Friday, October 12, 2018

Some authors get no respect. What about you?

Comedian Rodney Dangerfield (1921 – 2004) built his comic persona on the phrase “I don’t get no respect!” Many self-published authors have the same problem but don’t make nearly as much money as Rodney did.

The requirements for acceptance by a self-publishing company (often derisively labeled a "vanity press") are not writing talent and an interesting subject. Usually, all you’ll need are blood pressure and a credit card. Except for books that appear to be obscene or libelous, a self-publishing company will probably publish anything.

Some of these companies will automatically send an author a letter of praise for a submitted manuscript even without reading the submission.

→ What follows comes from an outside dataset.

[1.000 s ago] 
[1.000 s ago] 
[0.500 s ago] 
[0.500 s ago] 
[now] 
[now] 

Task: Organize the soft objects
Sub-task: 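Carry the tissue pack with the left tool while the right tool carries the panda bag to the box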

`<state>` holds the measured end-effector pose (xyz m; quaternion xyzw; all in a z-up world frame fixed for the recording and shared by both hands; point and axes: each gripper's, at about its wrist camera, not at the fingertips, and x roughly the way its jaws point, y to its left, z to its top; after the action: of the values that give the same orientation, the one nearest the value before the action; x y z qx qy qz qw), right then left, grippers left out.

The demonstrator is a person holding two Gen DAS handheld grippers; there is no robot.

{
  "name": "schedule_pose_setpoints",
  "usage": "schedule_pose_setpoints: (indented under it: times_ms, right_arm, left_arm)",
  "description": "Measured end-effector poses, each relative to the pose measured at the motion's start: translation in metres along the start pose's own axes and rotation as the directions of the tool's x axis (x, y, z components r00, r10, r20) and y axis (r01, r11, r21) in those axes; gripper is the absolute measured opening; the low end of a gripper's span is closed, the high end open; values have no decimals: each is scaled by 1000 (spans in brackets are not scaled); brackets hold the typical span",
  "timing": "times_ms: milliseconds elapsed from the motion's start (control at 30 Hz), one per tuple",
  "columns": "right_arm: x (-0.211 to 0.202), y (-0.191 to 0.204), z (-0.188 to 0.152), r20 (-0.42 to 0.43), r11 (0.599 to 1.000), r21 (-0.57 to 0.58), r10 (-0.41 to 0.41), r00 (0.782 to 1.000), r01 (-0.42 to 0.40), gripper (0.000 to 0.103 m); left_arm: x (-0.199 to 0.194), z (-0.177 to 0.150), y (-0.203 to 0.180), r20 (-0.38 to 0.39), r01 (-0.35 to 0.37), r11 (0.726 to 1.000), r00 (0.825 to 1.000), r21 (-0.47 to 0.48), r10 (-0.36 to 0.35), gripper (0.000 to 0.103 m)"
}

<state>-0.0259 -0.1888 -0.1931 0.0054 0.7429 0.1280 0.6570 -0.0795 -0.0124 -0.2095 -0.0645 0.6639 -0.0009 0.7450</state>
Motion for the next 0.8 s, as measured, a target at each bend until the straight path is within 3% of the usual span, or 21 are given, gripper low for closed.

  • There have been experiments where intentionally horrible manuscripts were said to have high sales potential.
  • A book allegedly written by a dog was accepted.
Literary agents—who often function as gatekeepers on the road to traditional publishers—typically reject 99% of the book proposals and manuscripts they receive. Self-publishing companies, since they make most of their money by selling services and promotional trinkets to writers rather than by selling books to readers, probably accept 99% (or even 100%) of their submitted manuscripts.

The lack of selectivity is a major cause of self-publishing’s bad reputation. Even though traditional publishers make many bad guesses (they frequently reject books that become successful with other publishers and accept books that quickly become failures), their selectivity and financial commitment do provide a powerful endorsement for the writers and books they choose to accept.

Some publishers will produce books with little or no literary merit to cash in on a celebrity author or subject. A starlet’s name can sell tons of diet books. I Taught Kim Kardashian how to Kook Kale or I Was Lindsay Lohan’s Proctologist would likely be a bestseller.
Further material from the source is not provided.